Nissan Motor Co Ltd has drawn up big plans for its Indian operations. The Japanese car maker plans to increase its market share from 1.5 per cent now to 10 per cent by 2016/17. Speaking to the media in Chennai, Nissan Chief Operating Officer Toshiyuki Shiga said that this rapid growth would be achieved by launching 10 new models and increasing the number of dealerships from 95 to 300.
This is an ambitious target to achieve for a company that sells just three models today: Micra, a compact; Sunny, a sedan; and Evalia, a multi-utility vehicle. Nissan is struggling to raise the capacity of its manufacturing plant near Chennai. The plant's 400,000 unit capacity is currently shared with Renault in a 70:30 ratio.

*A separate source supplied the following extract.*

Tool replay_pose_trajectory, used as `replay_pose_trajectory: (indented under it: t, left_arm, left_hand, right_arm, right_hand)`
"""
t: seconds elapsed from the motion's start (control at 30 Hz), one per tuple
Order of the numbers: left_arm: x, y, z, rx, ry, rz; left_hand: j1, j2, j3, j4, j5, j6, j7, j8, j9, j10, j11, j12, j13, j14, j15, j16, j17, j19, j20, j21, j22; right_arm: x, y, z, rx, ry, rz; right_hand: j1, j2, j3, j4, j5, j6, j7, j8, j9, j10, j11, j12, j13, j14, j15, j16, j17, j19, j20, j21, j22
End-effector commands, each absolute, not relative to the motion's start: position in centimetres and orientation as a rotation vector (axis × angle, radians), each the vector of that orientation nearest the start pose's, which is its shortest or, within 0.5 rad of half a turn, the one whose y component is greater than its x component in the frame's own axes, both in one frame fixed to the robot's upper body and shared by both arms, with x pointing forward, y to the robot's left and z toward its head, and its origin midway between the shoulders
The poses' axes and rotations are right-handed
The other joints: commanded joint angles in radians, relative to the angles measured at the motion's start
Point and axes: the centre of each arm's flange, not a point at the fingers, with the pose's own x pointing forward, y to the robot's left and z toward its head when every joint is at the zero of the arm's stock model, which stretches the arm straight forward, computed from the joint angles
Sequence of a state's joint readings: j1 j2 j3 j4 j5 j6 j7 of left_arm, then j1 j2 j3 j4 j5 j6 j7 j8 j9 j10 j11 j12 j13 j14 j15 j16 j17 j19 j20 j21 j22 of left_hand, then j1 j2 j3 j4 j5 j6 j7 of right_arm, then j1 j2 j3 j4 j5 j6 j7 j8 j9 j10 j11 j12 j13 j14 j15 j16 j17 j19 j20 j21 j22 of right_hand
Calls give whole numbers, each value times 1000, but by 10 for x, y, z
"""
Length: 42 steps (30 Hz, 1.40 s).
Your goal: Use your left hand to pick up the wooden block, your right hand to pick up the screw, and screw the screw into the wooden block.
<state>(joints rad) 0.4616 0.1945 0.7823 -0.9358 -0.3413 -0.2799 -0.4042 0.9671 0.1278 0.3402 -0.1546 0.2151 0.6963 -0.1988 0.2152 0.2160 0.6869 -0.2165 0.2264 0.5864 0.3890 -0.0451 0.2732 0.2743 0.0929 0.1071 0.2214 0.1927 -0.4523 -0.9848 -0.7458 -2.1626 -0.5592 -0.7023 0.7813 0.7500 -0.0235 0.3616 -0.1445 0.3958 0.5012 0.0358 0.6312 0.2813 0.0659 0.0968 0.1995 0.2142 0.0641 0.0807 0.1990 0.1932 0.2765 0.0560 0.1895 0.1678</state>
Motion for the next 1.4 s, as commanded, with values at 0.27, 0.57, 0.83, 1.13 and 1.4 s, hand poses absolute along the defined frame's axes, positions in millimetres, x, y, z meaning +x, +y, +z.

Against its capacity of 280,000 units, the company has sold 33,000 units in India in 2012/13 (to date) and has exported close to 100,000 units. It plans to sell 50,000 units in India by the close of this financial year and hopes to raise domestic sales to 100,000 units in 2013/14.
Shiga noted that India plays a critical role in Nissan's Power 88 strategy, whereby the company plans to get a global market share of 8 per cent (from 6 per cent now) and increase corporate operational profit to 8 per cent (now 6.2 per cent). For Nissan, India has emerged as a low-cost manufacturing base. It has invested Rs 4,500 crore in the manufacturing facility and cars manufactured in the plant are exported to 81 countries.
Among the 10 new models that will be launched are continuous variable transmission versions of the Micra and Sunny, a compact SUV and a Datsun model. The Datsun will be positioned as a car that is easily accessible in terms of price, offering a low cost of ownership. It is currently being developed in India and 2,000 engineers are working on its development at the company's R&D facility. "It is not a cheap car. We know cheap cars don't sell in India. It will be a value-for-money car," said Toru Hasegawa, Corporate Vice-President, Africa, Middle East and India, Nissan Motor Company.